This volume is far from being an extended Oracle sales white paper. The majority of the writing covers what cloud is today.
* It compares Rackspace to Amazon cloud offerings
* The importance of SOA and how it is implemented in real terms without sales gibberish
* An extensive coverage of middleware provisioning, domains, filesystems, deployment suggestions, availability and backup and recovery.
This is an architectural document. Don't expect step by step how-to tutorials. I found it refreshing to see a relatively unbiased presentation coving Amazon's, Racksapace's, and Oracle's technologies all in one volume. Important architectural topics such as capacity planning, system scaling, pricing, and load balancing and more are covered in adequate depth.
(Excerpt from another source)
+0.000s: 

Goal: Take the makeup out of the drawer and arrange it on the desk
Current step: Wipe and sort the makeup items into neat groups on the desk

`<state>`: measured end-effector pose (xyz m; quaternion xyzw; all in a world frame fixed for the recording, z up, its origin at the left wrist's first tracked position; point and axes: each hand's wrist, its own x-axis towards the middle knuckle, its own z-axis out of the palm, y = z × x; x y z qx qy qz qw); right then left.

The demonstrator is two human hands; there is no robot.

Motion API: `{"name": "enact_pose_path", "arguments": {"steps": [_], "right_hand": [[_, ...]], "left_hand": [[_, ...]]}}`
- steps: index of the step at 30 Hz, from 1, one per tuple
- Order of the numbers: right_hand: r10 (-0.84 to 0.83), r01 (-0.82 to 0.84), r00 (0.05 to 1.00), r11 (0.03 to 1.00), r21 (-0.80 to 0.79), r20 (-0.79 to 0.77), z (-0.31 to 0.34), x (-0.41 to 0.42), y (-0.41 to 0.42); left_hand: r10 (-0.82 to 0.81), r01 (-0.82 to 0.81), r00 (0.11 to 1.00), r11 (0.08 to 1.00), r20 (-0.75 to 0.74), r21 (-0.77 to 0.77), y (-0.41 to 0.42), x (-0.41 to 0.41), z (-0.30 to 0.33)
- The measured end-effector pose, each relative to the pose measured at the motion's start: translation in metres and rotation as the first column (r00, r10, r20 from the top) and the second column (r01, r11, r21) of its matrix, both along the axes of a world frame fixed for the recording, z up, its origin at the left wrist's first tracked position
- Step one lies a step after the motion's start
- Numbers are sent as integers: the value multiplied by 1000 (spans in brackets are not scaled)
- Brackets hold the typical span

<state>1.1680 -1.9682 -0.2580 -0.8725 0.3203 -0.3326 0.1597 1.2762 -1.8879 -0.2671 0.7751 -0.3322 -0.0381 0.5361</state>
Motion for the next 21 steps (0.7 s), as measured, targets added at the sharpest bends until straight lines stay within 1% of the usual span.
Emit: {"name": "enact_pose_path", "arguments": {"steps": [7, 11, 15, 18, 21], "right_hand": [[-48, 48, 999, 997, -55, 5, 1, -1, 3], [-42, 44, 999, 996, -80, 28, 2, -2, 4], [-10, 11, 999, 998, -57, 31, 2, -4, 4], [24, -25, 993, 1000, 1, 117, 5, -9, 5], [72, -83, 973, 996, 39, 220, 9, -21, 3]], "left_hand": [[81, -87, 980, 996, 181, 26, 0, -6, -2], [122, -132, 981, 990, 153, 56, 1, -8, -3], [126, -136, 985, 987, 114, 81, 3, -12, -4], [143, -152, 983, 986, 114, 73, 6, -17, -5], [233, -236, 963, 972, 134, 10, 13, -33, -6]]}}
It is a book in my toolbox I know I'll pull out just to see what Frank said on the topic
Frank Munz's Middleware and Cloud Computing: Oracle on Amazon Web Services and Rackspace Cloud book is a good reminder of one key fact about text books in context of an internet society, they can save you a lot of research and time on the internet looking for the nitty-gritty details.
The book is clearly aimed at system administrators & architects who are looking for details about moving Oracle Fusion Middleware (FMW) products to the cloud. A healthy dose of system admin knowledge is required of readers, with discussions on operating system (particularly Linux), us of command lines, and a knowledge of networking concepts would greatly assist too. FMW knowledge isn't assumed, with an introductory chapter included, but knowledge in Oracle's WebLogic Server (WLS) would be highly beneficial to readers, and a familiarity of Java EE technologies too.
Munz's book is broken into logical halves. The first is a general introduction into "as a Service" cloud computing concepts. For readers who have heard the terminology but haven't kept up with all the in's and out's of what a cloud service is, this provides an opportunity to learn the lingo and also learn how to critique the cloud offerings, which is (let's just say) over hyped by IT marketing.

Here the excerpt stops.